● WHAT YOU ARE ASKED TO DO
Extract every record, keeping each one exactly as it is.

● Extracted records
▽
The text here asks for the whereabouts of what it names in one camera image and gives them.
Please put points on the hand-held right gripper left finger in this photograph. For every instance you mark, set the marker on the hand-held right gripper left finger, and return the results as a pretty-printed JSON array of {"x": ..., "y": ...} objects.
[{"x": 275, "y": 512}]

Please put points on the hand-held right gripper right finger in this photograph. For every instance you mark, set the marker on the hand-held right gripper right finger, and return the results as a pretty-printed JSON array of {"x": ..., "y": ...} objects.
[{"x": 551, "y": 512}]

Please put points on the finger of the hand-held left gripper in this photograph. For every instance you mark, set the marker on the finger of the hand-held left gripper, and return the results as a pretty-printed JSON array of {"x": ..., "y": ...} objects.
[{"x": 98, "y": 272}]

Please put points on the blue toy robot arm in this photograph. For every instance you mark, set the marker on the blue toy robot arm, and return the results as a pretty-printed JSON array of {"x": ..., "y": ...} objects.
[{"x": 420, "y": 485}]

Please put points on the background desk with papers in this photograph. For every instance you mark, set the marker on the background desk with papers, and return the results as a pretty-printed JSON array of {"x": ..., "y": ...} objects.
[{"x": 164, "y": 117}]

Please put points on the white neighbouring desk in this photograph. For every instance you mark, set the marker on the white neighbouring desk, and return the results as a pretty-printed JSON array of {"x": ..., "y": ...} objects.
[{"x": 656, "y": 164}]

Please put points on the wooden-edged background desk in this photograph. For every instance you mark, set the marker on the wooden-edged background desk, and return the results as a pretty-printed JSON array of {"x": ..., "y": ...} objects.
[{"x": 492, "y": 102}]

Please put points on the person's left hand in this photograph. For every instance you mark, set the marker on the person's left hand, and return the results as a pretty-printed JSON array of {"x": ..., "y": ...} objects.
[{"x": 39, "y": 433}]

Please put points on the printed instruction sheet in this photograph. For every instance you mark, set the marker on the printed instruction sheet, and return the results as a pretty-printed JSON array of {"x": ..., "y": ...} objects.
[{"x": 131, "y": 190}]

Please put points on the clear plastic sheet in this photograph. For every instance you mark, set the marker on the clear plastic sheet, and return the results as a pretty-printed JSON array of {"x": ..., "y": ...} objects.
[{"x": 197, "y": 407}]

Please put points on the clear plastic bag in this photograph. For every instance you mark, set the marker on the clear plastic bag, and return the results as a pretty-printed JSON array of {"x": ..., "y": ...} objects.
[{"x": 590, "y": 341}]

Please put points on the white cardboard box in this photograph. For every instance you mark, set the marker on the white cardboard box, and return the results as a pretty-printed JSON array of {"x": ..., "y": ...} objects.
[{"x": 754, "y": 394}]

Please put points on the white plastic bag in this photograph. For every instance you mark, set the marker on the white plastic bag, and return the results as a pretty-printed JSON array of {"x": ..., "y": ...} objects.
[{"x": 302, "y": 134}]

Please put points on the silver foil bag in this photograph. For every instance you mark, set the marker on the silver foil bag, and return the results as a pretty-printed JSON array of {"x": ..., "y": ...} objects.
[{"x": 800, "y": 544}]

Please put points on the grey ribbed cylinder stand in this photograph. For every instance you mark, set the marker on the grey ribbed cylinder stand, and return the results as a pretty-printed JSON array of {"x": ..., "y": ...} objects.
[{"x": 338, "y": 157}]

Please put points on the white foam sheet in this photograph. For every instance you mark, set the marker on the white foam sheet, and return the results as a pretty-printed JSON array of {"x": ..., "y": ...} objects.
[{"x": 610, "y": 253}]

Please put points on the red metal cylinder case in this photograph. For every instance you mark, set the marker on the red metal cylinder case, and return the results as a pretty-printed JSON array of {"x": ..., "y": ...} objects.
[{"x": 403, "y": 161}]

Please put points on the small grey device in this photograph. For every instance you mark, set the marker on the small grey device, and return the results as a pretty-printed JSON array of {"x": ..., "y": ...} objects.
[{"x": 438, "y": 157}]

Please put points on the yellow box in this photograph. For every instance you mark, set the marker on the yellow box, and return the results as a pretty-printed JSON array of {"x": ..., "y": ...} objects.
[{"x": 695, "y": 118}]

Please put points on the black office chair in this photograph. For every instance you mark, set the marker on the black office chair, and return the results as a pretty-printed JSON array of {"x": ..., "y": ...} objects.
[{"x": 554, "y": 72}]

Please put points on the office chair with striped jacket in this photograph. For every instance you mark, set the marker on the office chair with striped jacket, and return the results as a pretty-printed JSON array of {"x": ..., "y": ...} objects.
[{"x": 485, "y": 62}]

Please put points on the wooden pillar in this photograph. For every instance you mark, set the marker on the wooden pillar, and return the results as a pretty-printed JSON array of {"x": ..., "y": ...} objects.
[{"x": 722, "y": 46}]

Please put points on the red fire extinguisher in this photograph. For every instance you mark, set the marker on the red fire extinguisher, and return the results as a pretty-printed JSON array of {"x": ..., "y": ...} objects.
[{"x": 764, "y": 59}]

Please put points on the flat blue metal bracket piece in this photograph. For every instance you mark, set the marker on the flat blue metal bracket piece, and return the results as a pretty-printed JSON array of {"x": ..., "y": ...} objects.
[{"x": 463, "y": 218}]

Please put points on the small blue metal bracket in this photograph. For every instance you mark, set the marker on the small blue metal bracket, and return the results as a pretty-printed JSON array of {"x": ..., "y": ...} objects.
△
● RESPONSE TO THIS TASK
The text here asks for the whereabouts of what it names in one camera image and gives them.
Please put points on the hand-held right gripper left finger in this photograph. For every instance you mark, set the marker on the hand-held right gripper left finger, and return the results as a pretty-printed JSON array of {"x": ..., "y": ...} objects.
[{"x": 275, "y": 512}]

Please put points on the hand-held right gripper right finger in this photograph. For every instance you mark, set the marker on the hand-held right gripper right finger, and return the results as a pretty-printed JSON array of {"x": ..., "y": ...} objects.
[{"x": 551, "y": 512}]

Please put points on the finger of the hand-held left gripper in this photograph. For every instance you mark, set the marker on the finger of the hand-held left gripper, and return the results as a pretty-printed JSON array of {"x": ..., "y": ...} objects.
[{"x": 98, "y": 272}]

Please put points on the blue toy robot arm in this photograph. For every instance you mark, set the marker on the blue toy robot arm, and return the results as a pretty-printed JSON array of {"x": ..., "y": ...} objects.
[{"x": 420, "y": 485}]

Please put points on the background desk with papers in this photograph. For every instance you mark, set the marker on the background desk with papers, and return the results as a pretty-printed JSON array of {"x": ..., "y": ...} objects.
[{"x": 164, "y": 117}]

Please put points on the white neighbouring desk in this photograph. For every instance you mark, set the marker on the white neighbouring desk, and return the results as a pretty-printed JSON array of {"x": ..., "y": ...} objects.
[{"x": 656, "y": 164}]

Please put points on the wooden-edged background desk in this photograph. For every instance you mark, set the marker on the wooden-edged background desk, and return the results as a pretty-printed JSON array of {"x": ..., "y": ...} objects.
[{"x": 492, "y": 102}]

Please put points on the person's left hand in this photograph. For every instance you mark, set the marker on the person's left hand, and return the results as a pretty-printed JSON array of {"x": ..., "y": ...} objects.
[{"x": 39, "y": 433}]

Please put points on the printed instruction sheet in this photograph. For every instance you mark, set the marker on the printed instruction sheet, and return the results as a pretty-printed JSON array of {"x": ..., "y": ...} objects.
[{"x": 131, "y": 190}]

Please put points on the clear plastic sheet in this photograph. For every instance you mark, set the marker on the clear plastic sheet, and return the results as a pretty-printed JSON array of {"x": ..., "y": ...} objects.
[{"x": 197, "y": 407}]

Please put points on the clear plastic bag in this photograph. For every instance you mark, set the marker on the clear plastic bag, and return the results as a pretty-printed JSON array of {"x": ..., "y": ...} objects.
[{"x": 590, "y": 341}]

Please put points on the white cardboard box in this photograph. For every instance you mark, set the marker on the white cardboard box, and return the results as a pretty-printed JSON array of {"x": ..., "y": ...} objects.
[{"x": 754, "y": 394}]

Please put points on the white plastic bag in this photograph. For every instance you mark, set the marker on the white plastic bag, and return the results as a pretty-printed JSON array of {"x": ..., "y": ...} objects.
[{"x": 302, "y": 134}]

Please put points on the silver foil bag in this photograph. For every instance you mark, set the marker on the silver foil bag, and return the results as a pretty-printed JSON array of {"x": ..., "y": ...} objects.
[{"x": 800, "y": 544}]

Please put points on the grey ribbed cylinder stand in this photograph. For every instance you mark, set the marker on the grey ribbed cylinder stand, and return the results as a pretty-printed JSON array of {"x": ..., "y": ...} objects.
[{"x": 338, "y": 157}]

Please put points on the white foam sheet in this photograph. For every instance you mark, set the marker on the white foam sheet, and return the results as a pretty-printed JSON array of {"x": ..., "y": ...} objects.
[{"x": 610, "y": 253}]

Please put points on the red metal cylinder case in this photograph. For every instance you mark, set the marker on the red metal cylinder case, and return the results as a pretty-printed JSON array of {"x": ..., "y": ...} objects.
[{"x": 403, "y": 161}]

Please put points on the small grey device in this photograph. For every instance you mark, set the marker on the small grey device, and return the results as a pretty-printed JSON array of {"x": ..., "y": ...} objects.
[{"x": 438, "y": 157}]

Please put points on the yellow box in this photograph. For every instance you mark, set the marker on the yellow box, and return the results as a pretty-printed JSON array of {"x": ..., "y": ...} objects.
[{"x": 695, "y": 118}]

Please put points on the black office chair in this photograph. For every instance you mark, set the marker on the black office chair, and return the results as a pretty-printed JSON array of {"x": ..., "y": ...} objects.
[{"x": 554, "y": 72}]

Please put points on the office chair with striped jacket in this photograph. For every instance you mark, set the marker on the office chair with striped jacket, and return the results as a pretty-printed JSON array of {"x": ..., "y": ...} objects.
[{"x": 485, "y": 62}]

Please put points on the wooden pillar in this photograph. For every instance you mark, set the marker on the wooden pillar, and return the results as a pretty-printed JSON array of {"x": ..., "y": ...} objects.
[{"x": 722, "y": 46}]

Please put points on the red fire extinguisher in this photograph. For every instance you mark, set the marker on the red fire extinguisher, and return the results as a pretty-printed JSON array of {"x": ..., "y": ...} objects.
[{"x": 764, "y": 59}]

Please put points on the flat blue metal bracket piece in this photograph. For every instance you mark, set the marker on the flat blue metal bracket piece, and return the results as a pretty-printed JSON array of {"x": ..., "y": ...} objects.
[{"x": 463, "y": 218}]

Please put points on the small blue metal bracket in this photograph. For every instance you mark, set the marker on the small blue metal bracket, and return the results as a pretty-printed JSON array of {"x": ..., "y": ...} objects.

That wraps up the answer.